Ijen Crater is the biggest crater lake in Java. Ijen plateau or known as 'Kawah Ijen' is highly recommended to mountain buffs and hikers. The vast, otherworldly Ijen Plateau is located in eastern Java and is dominated by three cones: Ijen (2,368 meters), Merapi (2,800 meters), and Raung (3,332 meters). The main attraction is undoubtedly the Ijen Crater where visitors come to marvel at the iconic, dancing blue flames, as well as the largest acidic lake in the world.
The blue fire is ignited sulfuric gas, which emerges from cracks at temperatures up to 600 °C (1,112 °F). The flames can be up to five meters (16 feet) high; some of the gas condenses to liquid and is still ignited. It is the largest blue flame area in the world and local people refer to it as Api Biru (Blue Fire).
The view of sulfur miners who climb and go down to the crater is also amazing.

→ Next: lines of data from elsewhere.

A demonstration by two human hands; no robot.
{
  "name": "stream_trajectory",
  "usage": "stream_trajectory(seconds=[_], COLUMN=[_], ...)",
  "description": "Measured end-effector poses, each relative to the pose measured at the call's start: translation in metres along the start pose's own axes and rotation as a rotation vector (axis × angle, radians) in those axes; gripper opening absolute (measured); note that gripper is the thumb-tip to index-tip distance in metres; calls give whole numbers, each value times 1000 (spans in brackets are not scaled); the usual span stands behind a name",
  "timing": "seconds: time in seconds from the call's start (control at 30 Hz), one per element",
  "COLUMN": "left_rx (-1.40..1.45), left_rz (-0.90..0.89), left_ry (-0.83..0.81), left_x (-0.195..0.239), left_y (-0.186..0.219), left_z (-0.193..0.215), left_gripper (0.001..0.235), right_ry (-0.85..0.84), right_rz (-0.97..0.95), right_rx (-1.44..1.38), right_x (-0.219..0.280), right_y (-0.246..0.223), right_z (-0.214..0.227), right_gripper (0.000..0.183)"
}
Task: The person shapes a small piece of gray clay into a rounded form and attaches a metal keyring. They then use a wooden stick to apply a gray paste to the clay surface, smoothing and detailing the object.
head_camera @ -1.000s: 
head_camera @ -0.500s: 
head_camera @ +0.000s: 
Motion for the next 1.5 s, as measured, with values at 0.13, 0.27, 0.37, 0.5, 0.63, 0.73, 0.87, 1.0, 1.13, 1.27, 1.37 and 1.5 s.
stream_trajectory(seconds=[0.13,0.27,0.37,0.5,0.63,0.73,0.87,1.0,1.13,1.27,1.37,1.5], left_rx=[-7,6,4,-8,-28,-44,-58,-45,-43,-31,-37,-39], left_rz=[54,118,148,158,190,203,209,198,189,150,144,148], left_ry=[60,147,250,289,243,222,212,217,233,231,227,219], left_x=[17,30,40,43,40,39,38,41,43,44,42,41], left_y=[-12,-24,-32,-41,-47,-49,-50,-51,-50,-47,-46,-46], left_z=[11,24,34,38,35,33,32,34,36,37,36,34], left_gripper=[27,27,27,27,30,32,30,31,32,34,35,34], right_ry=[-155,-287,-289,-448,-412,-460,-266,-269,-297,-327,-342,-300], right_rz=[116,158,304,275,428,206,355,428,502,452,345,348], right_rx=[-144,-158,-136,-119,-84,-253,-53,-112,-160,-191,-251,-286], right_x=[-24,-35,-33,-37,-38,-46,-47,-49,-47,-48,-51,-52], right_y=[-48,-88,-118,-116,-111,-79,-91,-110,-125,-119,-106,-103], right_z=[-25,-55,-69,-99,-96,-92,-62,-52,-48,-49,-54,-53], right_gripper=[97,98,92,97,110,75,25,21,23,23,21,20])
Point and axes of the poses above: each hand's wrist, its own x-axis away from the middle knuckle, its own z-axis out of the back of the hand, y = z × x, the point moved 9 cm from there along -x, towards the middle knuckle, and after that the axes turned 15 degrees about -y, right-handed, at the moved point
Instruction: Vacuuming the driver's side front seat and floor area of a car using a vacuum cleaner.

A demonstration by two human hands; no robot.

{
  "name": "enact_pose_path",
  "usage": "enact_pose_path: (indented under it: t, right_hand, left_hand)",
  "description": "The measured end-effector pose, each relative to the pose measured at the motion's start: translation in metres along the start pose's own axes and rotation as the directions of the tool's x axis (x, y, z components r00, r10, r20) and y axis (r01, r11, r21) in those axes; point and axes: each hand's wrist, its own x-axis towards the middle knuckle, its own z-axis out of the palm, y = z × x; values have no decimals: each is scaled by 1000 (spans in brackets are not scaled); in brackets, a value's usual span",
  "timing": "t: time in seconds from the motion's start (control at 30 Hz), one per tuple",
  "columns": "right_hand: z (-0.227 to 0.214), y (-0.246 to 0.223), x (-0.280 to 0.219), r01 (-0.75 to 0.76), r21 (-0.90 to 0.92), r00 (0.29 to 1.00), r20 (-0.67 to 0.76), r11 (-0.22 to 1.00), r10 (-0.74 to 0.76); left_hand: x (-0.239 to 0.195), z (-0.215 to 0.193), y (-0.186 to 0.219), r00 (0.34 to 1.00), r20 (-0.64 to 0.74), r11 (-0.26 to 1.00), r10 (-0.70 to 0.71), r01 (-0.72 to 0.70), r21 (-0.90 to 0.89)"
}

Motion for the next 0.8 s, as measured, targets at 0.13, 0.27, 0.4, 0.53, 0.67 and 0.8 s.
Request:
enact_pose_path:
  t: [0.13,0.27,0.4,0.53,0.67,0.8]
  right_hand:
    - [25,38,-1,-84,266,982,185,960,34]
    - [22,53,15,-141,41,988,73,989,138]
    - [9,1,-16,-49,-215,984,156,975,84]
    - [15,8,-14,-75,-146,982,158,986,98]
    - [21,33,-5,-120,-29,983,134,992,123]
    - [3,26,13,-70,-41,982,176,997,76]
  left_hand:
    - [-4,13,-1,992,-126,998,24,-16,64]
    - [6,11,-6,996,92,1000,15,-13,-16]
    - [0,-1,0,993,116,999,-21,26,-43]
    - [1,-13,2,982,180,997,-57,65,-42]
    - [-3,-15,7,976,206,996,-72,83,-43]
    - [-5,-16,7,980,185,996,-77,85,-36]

A man puts about 10 kg of yellowish stone in to his basket, before he descends the mountain slope to sell his load, carrying the same basket, going in the same direction, digging the same mineral. It is the natural picture that can be seen everyday.
How to get there?
There are two gateways to Ijen Crater: Banyuwangi (from the east) and Bondowoso (from the west). Banyuwangi is the recommended starting point, and easily the most popular, thanks to its better roads and closer proximity. To get here, you can fly to Blimbingsari Airport—which has connections to Jakarta and Surabaya—or hop on a train or bus to the center of town. If you’re coming from Bali, make your way to Gilimanuk, the westernmost tip of Bali, and take the ferry to Ketapang Harbour in Banyuwangi. The ferry runs 24 hours and takes around half an hour. From Banyuwangi, the starting point of the hike is around an hour and a half’s drive away (prepare for a bumpy ride!).